La expresión toque de queda tiene su origen en el ámbito militar, como fácilmente se puede deducir. En el lenguaje castrense, se llamaba toque de queda al que se llevaba a cabo todas las noches llamando a la quietud y toque de diana al que anunciaba la aurora, rompiendo el recogimiento del anterior. El primer toque se hacía sobre una campana o, modernamente, mediante una sirena. El toque de diana se llevaba a cabo con corneta, como habremos visto en alguna película. El vocablo “queda” proviene del latín quiētus. Con él se hace referencia al momento de serenidad que, por lo general, va aparejado a la llegada de la noche.

No todos los idiomas utilizan la misma metáfora. Si lees prensa en inglés, te habrás dado cuenta de que se menciona el término curfew para las restricciones a la movilidad que se llevaron a cabo, por ejemplo, en Miami o Nueva York la pasada primavera.

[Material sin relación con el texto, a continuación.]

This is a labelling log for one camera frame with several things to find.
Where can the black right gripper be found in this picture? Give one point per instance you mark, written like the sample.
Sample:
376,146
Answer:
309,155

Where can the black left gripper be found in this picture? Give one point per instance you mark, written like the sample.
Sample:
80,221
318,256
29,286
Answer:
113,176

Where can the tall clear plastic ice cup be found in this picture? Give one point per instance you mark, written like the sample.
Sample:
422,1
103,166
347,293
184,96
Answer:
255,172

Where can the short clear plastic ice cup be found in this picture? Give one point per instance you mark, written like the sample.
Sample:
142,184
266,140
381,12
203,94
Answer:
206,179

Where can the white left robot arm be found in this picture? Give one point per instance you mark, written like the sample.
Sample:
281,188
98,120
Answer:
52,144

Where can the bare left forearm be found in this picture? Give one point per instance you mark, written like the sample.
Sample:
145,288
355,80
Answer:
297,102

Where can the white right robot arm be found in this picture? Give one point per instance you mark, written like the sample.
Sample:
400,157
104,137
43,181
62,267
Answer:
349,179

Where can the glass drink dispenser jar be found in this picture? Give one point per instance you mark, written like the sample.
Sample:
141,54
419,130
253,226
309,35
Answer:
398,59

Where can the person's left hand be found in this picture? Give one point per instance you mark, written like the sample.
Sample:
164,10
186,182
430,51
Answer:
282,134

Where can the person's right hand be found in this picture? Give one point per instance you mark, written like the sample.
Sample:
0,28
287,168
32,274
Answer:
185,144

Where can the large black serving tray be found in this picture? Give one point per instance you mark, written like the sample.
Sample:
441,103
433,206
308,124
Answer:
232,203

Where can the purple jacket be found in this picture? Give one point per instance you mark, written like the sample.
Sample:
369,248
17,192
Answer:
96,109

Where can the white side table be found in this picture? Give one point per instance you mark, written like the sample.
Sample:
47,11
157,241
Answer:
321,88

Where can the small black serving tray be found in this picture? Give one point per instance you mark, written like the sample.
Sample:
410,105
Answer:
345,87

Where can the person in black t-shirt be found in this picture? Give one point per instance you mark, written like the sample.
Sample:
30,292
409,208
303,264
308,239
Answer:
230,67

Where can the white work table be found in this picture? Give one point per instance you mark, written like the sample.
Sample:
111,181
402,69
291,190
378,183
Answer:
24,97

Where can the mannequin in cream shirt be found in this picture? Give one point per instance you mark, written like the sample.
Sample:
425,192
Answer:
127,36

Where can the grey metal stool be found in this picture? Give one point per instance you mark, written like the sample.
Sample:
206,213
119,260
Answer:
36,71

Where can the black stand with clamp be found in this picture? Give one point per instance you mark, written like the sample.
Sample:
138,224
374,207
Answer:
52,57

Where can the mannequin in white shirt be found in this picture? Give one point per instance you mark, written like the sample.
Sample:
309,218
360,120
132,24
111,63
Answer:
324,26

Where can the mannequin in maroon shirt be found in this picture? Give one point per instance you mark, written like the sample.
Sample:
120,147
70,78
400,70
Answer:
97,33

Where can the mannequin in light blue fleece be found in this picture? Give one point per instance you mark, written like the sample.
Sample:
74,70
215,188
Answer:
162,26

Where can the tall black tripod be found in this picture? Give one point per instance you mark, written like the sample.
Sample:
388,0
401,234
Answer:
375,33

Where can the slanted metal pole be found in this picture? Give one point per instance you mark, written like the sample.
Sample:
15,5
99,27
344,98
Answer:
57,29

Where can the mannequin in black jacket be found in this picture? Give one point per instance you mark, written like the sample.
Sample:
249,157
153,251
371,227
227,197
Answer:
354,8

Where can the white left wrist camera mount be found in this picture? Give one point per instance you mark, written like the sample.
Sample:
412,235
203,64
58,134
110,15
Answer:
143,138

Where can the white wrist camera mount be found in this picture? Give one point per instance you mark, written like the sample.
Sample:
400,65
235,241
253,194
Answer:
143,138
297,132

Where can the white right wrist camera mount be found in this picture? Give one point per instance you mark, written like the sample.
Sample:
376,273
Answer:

Esta palabra deriva de una obligación que en la edad media imponía “cubrir el fuego” de todas las chimeneas, velas y candelabros a determinada hora de la noche, para evitar los temidos incendios en una época en la que las viviendas estaban mayormente construidas de madera. El mismo origen tiene la hermosa palabra italiana coprifuoco.

La vuelta del toque de queda

Con la pandemia de coronavirus, este término apenas conocido en el mundillo civil, ha vuelto a ponerse de moda. Bien es cierto que en muchos países de América Latina el toque de queda no ha sido algo tan inusual. A menudo ha estado vinculado a levantamientos militares y situaciones de excepcionalidad en que el orden preestablecido se encontraba amenazado, a criterio de las autoridades. Así en Chile se prolongó por más de tres años tras el golpe de Estado de Pinochet o en Perú fue común implantarlo en los peores momentos del terrorismo de Sendero Luminoso. En Honduras, en 2017, para sofocar las protestas que generó el fraude electoral, se estableció un toque de queda que duró 10 días.

Pero en Europa, hay que remontarse hasta la segunda guerra mundial para hablar de un toque de queda, con algunas excepciones. Una fue la generada en España por el intento de golpe de Estado de 1981. En aquella ocasión, la medida apenas duró unas horas.

La pandemia del coronavirus ha vuelto a poner ante nosotros esta herramienta jurídica de infausto recuerdo. Francia, Italia, España y otros países hablan ya de toque de queda. Aunque para evita la connotación que indudablemente el término tiene, asociada a totalitarismo, prefieren un eufemismo. Así el presidente italiano afirmaba esta semana que no le gusta esa palabra y el español ha recomendado a los medios de comunicación que se hable de restricción noctura a la movilidad.

Ahí veremos si prosperan esos eufemismos o si, en cambio, nos acostumbraremos a este término como a tantas cosas que esta pandemia no está obligando a asumir.